4. Assist the FDA In Establishing Guidance for Approving FOBs

H.R. 3590 provides reference product sponsors with an excellent opportunity to shape the approval process for FOB applications. Under H.R. 3590, the FDA “may” issue guidance “with respect to the licensure” of FOBs, including “criteria that the [FDA] will use to determine whether a biological product is highly similar to a reference product,” or guidance, based on “science and experience,” that prevents approval of FOBs in a certain product class. If the FDA chooses to issue such guidance, H.R. 3590 requires the FDA provide the public with an opportunity to comment on any such guidance, including “input regarding priorities for issuing guidance.”

Reference product sponsors should consult their product teams to obtain a full understanding of the procedures it follows to ensure the safety, purity, and potency of its reference product as well as the potential for immunogenicity problems to arise with a “biosimilar” or “interchangeable” FOB. Because the reference product sponsor will have the most experience with the approved biologic, it would benefit the public and FDA to carefully consider any information submitted by the reference drug sponsor prior to issuing any guidance for the approval of an FOB application.  
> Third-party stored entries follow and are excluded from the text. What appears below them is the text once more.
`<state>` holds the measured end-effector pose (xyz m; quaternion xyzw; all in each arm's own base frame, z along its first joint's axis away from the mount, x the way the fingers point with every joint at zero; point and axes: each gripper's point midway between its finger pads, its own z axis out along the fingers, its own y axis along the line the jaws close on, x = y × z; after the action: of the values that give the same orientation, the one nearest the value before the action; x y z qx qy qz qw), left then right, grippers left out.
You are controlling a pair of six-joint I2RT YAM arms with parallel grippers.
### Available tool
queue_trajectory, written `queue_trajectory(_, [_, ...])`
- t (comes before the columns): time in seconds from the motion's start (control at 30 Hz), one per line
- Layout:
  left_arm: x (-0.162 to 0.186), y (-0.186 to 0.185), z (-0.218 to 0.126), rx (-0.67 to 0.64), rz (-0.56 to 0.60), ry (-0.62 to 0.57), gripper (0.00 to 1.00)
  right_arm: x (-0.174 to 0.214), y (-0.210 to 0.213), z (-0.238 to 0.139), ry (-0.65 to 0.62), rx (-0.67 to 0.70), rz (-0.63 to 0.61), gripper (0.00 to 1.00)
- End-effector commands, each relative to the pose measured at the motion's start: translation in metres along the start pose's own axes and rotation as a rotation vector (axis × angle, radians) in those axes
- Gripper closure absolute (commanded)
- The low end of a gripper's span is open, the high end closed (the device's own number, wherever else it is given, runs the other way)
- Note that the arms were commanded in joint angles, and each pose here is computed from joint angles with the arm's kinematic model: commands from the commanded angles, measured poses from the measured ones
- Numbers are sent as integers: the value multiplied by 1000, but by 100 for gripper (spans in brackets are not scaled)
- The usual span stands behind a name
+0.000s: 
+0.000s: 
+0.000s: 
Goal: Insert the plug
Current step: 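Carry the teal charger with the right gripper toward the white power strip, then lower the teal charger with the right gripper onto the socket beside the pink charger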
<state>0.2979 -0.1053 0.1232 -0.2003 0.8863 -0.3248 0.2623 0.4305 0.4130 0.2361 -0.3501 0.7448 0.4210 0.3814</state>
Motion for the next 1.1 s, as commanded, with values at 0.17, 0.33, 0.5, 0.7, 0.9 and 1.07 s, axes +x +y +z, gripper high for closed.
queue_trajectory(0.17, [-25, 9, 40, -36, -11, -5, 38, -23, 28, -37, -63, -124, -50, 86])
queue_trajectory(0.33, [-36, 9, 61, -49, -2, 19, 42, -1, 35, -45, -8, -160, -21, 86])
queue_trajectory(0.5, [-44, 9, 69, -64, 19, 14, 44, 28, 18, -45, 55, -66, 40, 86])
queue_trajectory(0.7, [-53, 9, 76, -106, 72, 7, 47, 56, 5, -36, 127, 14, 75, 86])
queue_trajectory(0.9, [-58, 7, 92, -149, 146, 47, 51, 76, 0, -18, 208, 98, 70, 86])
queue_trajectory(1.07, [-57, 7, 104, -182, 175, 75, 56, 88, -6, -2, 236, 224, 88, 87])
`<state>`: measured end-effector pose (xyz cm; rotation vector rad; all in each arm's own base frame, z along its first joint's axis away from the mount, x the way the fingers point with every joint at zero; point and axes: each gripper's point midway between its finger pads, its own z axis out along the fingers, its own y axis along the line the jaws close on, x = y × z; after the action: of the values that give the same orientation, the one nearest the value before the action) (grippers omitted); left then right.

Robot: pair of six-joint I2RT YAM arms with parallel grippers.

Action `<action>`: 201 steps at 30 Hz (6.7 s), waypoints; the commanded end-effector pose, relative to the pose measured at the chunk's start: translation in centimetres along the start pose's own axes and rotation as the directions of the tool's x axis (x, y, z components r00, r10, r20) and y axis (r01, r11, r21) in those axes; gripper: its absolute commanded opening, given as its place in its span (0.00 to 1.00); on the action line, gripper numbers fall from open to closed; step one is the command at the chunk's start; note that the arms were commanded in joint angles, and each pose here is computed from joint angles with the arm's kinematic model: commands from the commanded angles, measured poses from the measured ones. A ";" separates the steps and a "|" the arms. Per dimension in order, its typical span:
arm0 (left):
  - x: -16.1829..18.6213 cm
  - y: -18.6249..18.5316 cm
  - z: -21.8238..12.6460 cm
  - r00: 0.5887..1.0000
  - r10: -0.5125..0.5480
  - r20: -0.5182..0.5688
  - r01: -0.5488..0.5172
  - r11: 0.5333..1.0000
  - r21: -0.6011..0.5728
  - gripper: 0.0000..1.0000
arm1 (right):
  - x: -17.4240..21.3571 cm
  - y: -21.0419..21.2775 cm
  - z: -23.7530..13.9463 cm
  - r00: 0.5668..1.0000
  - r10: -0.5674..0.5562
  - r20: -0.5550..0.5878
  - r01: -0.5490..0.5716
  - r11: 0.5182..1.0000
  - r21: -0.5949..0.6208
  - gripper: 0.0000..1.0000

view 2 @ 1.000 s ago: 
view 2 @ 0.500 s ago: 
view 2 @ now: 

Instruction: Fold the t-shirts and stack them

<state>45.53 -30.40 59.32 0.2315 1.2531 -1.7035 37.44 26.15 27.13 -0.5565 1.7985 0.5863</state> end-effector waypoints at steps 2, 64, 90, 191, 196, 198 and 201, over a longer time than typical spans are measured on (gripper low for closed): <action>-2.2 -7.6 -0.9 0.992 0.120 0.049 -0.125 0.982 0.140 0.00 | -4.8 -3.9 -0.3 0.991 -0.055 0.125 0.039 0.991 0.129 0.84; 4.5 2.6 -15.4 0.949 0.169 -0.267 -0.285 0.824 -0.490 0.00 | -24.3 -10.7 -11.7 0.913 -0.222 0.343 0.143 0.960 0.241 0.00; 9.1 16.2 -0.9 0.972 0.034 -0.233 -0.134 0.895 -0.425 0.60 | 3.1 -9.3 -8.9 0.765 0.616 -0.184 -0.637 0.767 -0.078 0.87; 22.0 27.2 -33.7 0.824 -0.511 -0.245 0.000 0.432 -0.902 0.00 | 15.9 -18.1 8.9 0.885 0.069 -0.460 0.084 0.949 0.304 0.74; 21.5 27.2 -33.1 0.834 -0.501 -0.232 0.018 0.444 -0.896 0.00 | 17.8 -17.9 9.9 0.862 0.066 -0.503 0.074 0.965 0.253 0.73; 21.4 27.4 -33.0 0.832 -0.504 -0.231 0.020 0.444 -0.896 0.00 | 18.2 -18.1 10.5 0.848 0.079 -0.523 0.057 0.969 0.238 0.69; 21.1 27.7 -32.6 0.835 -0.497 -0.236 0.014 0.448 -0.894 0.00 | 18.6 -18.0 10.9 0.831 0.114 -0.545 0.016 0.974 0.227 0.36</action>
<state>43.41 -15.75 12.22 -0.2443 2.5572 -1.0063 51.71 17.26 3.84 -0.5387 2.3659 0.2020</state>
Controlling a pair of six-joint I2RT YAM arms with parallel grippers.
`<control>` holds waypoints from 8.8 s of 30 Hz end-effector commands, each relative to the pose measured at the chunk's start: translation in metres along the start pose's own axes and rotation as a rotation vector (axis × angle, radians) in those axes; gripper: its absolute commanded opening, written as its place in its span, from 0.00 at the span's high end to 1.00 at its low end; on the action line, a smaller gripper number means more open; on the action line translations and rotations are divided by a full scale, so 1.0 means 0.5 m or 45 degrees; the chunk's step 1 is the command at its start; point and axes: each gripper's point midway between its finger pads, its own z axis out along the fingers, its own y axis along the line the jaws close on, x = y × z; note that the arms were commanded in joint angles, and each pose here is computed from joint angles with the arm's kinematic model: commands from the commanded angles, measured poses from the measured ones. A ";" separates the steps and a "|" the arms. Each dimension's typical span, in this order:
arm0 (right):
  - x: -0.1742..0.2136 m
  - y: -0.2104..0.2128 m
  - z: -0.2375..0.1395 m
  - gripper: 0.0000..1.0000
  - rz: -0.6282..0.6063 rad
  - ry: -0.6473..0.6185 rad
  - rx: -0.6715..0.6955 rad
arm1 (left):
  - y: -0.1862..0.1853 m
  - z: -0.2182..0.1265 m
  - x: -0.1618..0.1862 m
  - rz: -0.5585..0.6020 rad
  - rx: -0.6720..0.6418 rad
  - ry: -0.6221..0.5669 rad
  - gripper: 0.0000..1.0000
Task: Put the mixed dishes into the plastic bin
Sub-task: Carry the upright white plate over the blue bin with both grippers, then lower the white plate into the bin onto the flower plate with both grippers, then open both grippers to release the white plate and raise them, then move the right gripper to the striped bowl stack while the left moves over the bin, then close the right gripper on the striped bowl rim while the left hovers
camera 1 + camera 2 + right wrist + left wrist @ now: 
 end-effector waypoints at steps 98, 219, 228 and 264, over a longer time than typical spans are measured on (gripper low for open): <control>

5. Determine Whether Extension of the Data Exclusivity Period Is Possible

H.R. 3590 provides 12 years of data exclusivity for the reference product. Six month exclusivity extensions are available if the reference product is subsequently approved for use in children (pediatric exclusivity) or if the reference product is approved for a “rare disease or condition.”

Consult with clinicians and the FDA to determine whether pediatric studies are appropriate or whether your reference product treats a “rare disease or condition.” Not only do you have the opportunity to extend your data exclusivity, but an FOB applicant would have to wait an additional 6 months to file an FOB application if pediatric or rare disease exclusivity is granted.